*** Opening GIVEN DATA ***

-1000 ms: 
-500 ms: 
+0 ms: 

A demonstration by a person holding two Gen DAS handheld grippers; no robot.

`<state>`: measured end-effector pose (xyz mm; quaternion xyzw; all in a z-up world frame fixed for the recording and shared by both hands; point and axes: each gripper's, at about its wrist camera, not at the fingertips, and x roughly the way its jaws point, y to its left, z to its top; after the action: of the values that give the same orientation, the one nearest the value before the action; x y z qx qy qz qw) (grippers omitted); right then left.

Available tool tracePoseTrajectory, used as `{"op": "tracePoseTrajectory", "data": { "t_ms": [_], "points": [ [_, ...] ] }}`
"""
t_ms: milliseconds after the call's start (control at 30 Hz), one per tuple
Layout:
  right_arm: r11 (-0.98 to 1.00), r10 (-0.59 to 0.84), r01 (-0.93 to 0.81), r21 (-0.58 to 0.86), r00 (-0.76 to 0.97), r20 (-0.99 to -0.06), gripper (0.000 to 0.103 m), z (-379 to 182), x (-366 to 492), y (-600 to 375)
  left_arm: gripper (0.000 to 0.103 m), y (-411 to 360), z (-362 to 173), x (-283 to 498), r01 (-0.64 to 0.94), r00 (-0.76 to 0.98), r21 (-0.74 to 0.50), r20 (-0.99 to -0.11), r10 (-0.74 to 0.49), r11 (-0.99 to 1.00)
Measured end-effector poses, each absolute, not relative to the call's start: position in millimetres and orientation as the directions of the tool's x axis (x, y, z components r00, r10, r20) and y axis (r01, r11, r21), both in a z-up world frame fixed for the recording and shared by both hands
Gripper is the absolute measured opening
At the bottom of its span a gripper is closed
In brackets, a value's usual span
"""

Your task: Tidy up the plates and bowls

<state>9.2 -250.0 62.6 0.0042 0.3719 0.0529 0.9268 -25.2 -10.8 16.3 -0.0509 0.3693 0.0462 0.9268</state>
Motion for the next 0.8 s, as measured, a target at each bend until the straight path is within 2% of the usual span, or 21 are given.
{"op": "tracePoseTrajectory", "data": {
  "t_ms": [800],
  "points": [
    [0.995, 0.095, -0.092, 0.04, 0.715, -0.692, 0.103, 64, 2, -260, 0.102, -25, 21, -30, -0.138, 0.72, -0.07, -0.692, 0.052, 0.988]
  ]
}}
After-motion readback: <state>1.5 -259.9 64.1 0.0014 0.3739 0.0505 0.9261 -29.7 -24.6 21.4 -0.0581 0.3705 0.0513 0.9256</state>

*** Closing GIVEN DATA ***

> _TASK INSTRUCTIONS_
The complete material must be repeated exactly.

> _WRITTEN ANSWER_
-1000 ms: 
-500 ms: 
+0 ms: 

A demonstration by a person holding two Gen DAS handheld grippers; no robot.

`<state>`: measured end-effector pose (xyz mm; quaternion xyzw; all in a z-up world frame fixed for the recording and shared by both hands; point and axes: each gripper's, at about its wrist camera, not at the fingertips, and x roughly the way its jaws point, y to its left, z to its top; after the action: of the values that give the same orientation, the one nearest the value before the action; x y z qx qy qz qw) (grippers omitted); right then left.

Available tool tracePoseTrajectory, used as `{"op": "tracePoseTrajectory", "data": { "t_ms": [_], "points": [ [_, ...] ] }}`
"""
t_ms: milliseconds after the call's start (control at 30 Hz), one per tuple
Layout:
  right_arm: r11 (-0.98 to 1.00), r10 (-0.59 to 0.84), r01 (-0.93 to 0.81), r21 (-0.58 to 0.86), r00 (-0.76 to 0.97), r20 (-0.99 to -0.06), gripper (0.000 to 0.103 m), z (-379 to 182), x (-366 to 492), y (-600 to 375)
  left_arm: gripper (0.000 to 0.103 m), y (-411 to 360), z (-362 to 173), x (-283 to 498), r01 (-0.64 to 0.94), r00 (-0.76 to 0.98), r21 (-0.74 to 0.50), r20 (-0.99 to -0.11), r10 (-0.74 to 0.49), r11 (-0.99 to 1.00)
Measured end-effector poses, each absolute, not relative to the call's start: position in millimetres and orientation as the directions of the tool's x axis (x, y, z components r00, r10, r20) and y axis (r01, r11, r21), both in a z-up world frame fixed for the recording and shared by both hands
Gripper is the absolute measured opening
At the bottom of its span a gripper is closed
In brackets, a value's usual span
"""

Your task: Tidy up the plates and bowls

<state>9.2 -250.0 62.6 0.0042 0.3719 0.0529 0.9268 -25.2 -10.8 16.3 -0.0509 0.3693 0.0462 0.9268</state>
Motion for the next 0.8 s, as measured, a target at each bend until the straight path is within 2% of the usual span, or 21 are given.
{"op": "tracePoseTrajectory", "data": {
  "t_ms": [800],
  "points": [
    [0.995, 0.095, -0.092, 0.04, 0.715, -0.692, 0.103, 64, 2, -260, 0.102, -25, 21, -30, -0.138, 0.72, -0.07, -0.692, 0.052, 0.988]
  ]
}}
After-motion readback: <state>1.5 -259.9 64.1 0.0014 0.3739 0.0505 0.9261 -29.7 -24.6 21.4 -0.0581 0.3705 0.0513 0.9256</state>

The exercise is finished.